Außerhalb der Ukraine gibt es zunehmend die Wahrnehmung, dass das Land zum Scheitern verurteilt ist und Russland obsiegen wird. Ein solches Scheitern der Ukraine ist allerdings nicht in Stein gemeißelt. In Wirklichkeit besteht für die Ukraine eine reale Chance, wenigstens – und das ist äußerst wichtig – beträchtliche taktische Erfolge zu erzielen und die russischen Kriegsanstrengen noch weiter zu erschweren. Den gesamten Verlauf des Krieges vollkommen zu wenden, bleibt allerdings ein unwahrscheinlicheres Szenario.

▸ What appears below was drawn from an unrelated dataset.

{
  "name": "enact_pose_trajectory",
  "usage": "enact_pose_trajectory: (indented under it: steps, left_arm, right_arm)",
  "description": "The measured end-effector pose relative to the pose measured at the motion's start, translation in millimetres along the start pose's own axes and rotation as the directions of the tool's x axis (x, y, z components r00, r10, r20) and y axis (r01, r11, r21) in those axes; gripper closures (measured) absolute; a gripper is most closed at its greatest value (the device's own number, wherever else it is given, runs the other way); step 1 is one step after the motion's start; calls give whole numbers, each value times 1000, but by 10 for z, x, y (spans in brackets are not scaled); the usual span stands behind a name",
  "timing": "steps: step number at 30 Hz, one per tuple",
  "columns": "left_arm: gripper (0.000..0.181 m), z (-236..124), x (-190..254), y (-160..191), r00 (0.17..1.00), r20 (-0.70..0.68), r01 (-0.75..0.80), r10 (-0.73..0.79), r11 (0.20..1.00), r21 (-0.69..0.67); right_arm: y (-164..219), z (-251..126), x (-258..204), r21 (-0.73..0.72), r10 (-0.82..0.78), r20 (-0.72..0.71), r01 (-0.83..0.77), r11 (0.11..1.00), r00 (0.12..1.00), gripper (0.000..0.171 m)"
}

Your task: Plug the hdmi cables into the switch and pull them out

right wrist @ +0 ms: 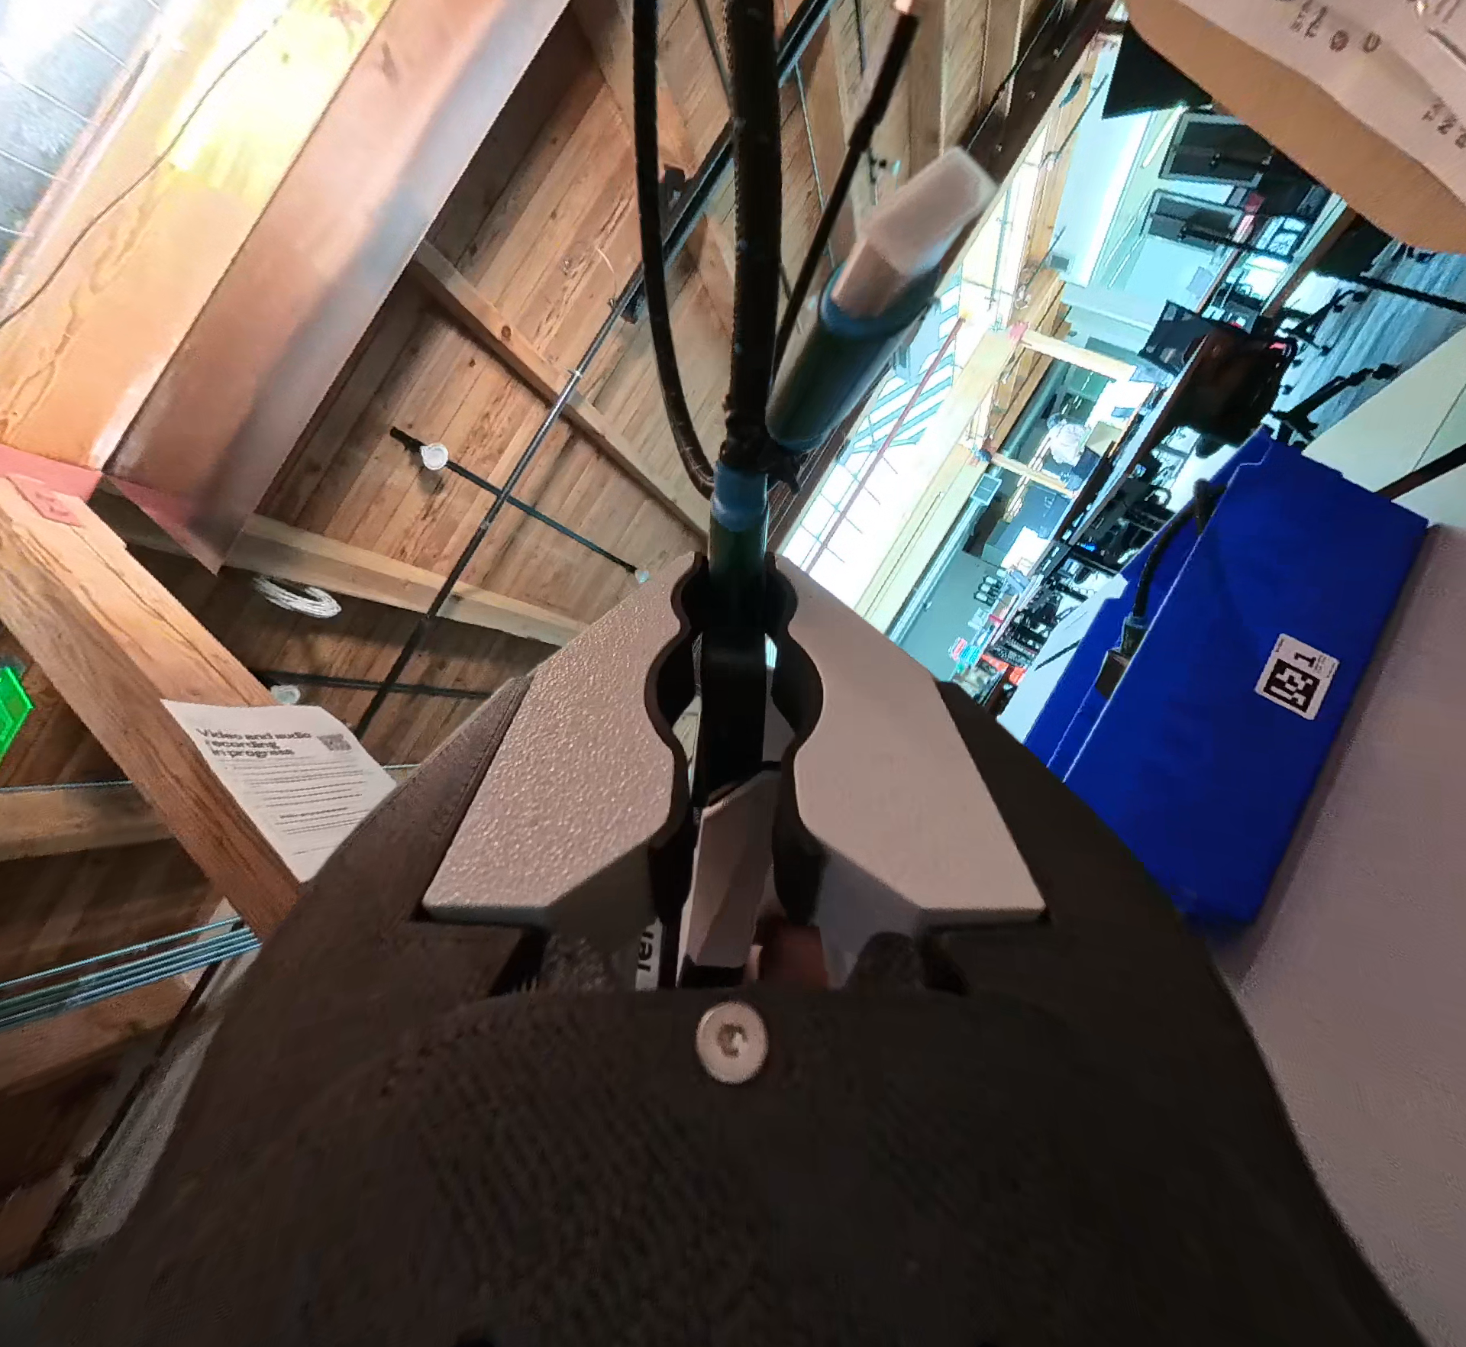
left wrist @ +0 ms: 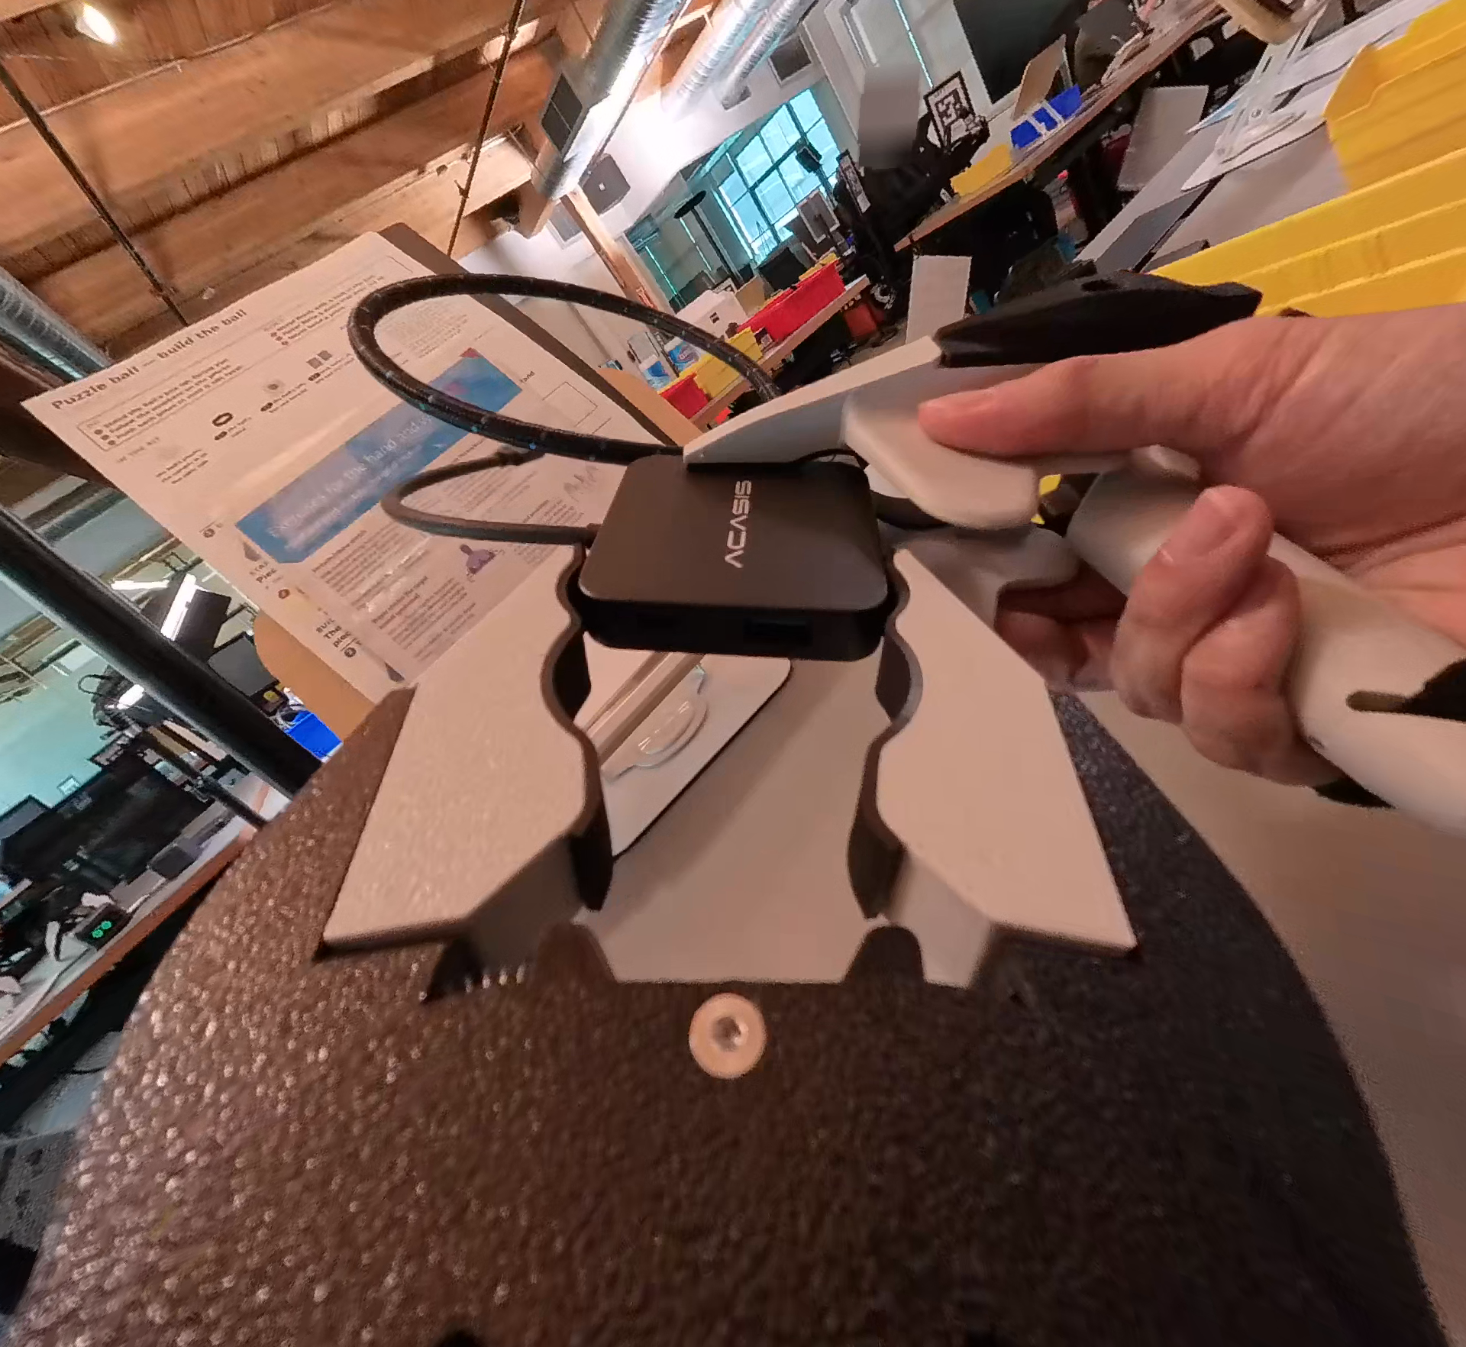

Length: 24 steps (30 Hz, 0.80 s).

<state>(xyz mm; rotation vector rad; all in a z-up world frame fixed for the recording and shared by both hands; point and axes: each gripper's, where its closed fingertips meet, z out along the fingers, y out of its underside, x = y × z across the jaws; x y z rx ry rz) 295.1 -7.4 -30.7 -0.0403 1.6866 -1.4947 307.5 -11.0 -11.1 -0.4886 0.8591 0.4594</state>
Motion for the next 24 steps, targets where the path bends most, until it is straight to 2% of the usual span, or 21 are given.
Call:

Dennoch sind derartige taktische Erfolge mit gutem Grund als etwas betrachtet worden, was die Verhandlungsposition der Ukraine verbessern würde, wenn es einst zu irgendeiner Art Friedensgesprächen kommen sollte. Um dies zu erreichen, müsste die Ukraine von ihren internationalen Partnern Hilfe zumindest in jenem beträchtlichen Umfang erhalten, wie das bislang der Fall war. In Wirklichkeit braucht die Ukraine sogar mehr als die bisherige Unterstützung. Die proukrainische Koalition müsste sowohl die Waffenlieferungen wie auch die humanitäre Hilfe verdoppeln. Bisher hat es eher den Anschein, dass diese Hilfen schrumpfen. Und dies zu einem Zeitpunkt, da Russland weiterhin Waffen aus Nordkorea und dem Iran und beträchtliche Unterstützung durch die Volksrepublik China erhält. Es mangelt sowohl am Glauben an einen letztendlichen Erfolg der Ukraine wie auch an der Fähigkeit, schnell Waffen zu beschaffen. Und letztlich fehlt oft der notwendige politische Wille.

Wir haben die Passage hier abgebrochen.